Heidi Veirich, director, Intelligence Project, Southern Poverty Law Center, United States
A woman mourns at a memorial outside the Tree of Life synagogue in Pittsburgh. |
White extremist terrorist attacks in Norway, the United States, Italy, Sweden and the United Kingdom spurred the attacker who killed 50 people at two mosques in Christchurch, New Zealand, in March. He made references to those successful assaults on humanity whom his like considered inferior and unfit to live, chosen for their unwanted presence as 'outsiders' and a purported link to religious terrorism. The New Zealand terrorist's killing spree linked him to a global network of extremists steadily gaining traction.
Thanks to the Internet and mass communication technologies there is no geographic distance now between people with like agendas of hatred, racism and terrorism. Social media readily facilitates the spread of bigotry and extremism which leads inevitably to violence. Psychopaths seek an outlet for their inner rage and misanthropy, and to feel oneself as endowed with 'white privilege' as a crowning glory with the urge to impress one's beliefs on the world at large, find the perfect solution in deadly violence.
The far-right ideologue Anders Behring Breivik who killed 77 people in Norway in 2001 may live in civilized infamy, but he is famous among those who share his distorted sense of privilege for being a heroic leader in their shared battle against those they deem of lesser privilege, enemies of their ideological stance, and whom they target for removal from the gene pool.
Breivik's manifesto raging against immigration and his deadly solution strikes a resonating bell in the minds of other psychopaths looking for an avenue to express their grievances.
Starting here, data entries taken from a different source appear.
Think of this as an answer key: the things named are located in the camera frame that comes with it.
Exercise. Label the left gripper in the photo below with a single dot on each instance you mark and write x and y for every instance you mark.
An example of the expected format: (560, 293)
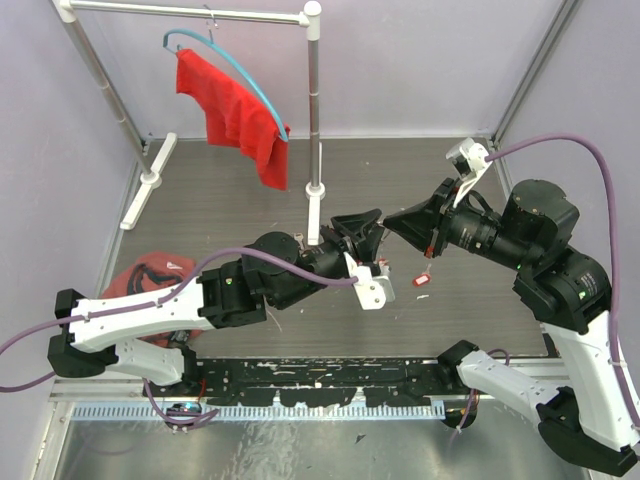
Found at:
(363, 226)

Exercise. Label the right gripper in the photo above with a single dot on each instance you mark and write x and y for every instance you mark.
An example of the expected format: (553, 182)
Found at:
(424, 225)

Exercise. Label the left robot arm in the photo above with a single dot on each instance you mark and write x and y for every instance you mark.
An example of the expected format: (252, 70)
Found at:
(274, 272)

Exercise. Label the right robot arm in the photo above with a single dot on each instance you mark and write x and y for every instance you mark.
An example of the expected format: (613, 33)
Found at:
(586, 421)

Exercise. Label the key with red tag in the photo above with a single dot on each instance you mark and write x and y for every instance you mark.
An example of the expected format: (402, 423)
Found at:
(423, 278)

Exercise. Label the red shirt on hanger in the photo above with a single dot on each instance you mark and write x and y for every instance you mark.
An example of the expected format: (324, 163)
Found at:
(234, 117)

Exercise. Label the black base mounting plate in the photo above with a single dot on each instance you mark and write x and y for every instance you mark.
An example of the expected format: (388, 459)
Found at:
(311, 382)

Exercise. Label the maroon shirt on table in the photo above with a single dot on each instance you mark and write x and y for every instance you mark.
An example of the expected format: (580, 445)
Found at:
(150, 272)

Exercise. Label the metal clothes rack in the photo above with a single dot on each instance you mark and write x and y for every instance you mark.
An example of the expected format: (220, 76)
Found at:
(121, 44)

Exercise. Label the blue clothes hanger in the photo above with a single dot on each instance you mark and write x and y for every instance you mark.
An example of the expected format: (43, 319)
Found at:
(253, 86)

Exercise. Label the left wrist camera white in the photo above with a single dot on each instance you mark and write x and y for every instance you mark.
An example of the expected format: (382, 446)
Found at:
(373, 287)

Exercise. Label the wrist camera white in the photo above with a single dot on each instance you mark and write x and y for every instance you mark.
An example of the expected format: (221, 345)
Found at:
(373, 287)
(469, 159)

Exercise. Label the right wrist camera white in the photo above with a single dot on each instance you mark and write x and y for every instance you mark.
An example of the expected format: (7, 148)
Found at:
(469, 159)

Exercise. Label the white slotted cable duct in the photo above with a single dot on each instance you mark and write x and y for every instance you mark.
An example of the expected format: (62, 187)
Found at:
(143, 411)
Breivik -- wrote an American white supremacist on a white supremacist forum -- had "inspired young Aryan men to action". That same man who posted that sentiment, Frazier Glenn Miller, killed three people a few years later when he opened fire on a Jewish retirement home and community centre in Kansas.
The Christchurch killer paid tribute not only to Breivik but to the Canadian man who had fired at worshipers inside a Quebec City mosque in2017, going so far as to write his name on the stock of his weapon. The Quebec City killer had also admired Dylann Roof, the American who attacked a black church in South Carolina in 2015, killing nine congregants at prayer.
This kind of xenophobic, supremacist ideology targets immigrants, minority groups and religious communities. The Global Terrorism Database produced data identifying close to 350 white extremist terrorism attacks that occurred in Europe, North America and Australia from the years 2011 through to 2017. The definition of terrorism is the use of violence by a non-state actor to attain a political or social goal.
White extremism is taken to embrace under its canopy, white nationalist, white supremacist, neo-Nazi, xenophobic, anti-Semitic and anti-Muslim ideologies, accounting for eight percent of all attacks in these areas; roughly a third of those committed in the United States. Deadly attacks are occurring more frequently, paralleling a rise in hate crimes and bias episodes in the west. Five white extremist attacks took place from 2011 to 2017 in Australia, most on mosques and Islamic centers.
According to experts, similar motives are involved, irrespective of whether the target is a mosque in Perth, an asylum seekers' shelter in Dresden, Germany, or a synagogue in Pittsburgh. Attackers feel justified in hitting back against the perceived strains from immigrants and religious and racial authorities, threatening their white privileged positions.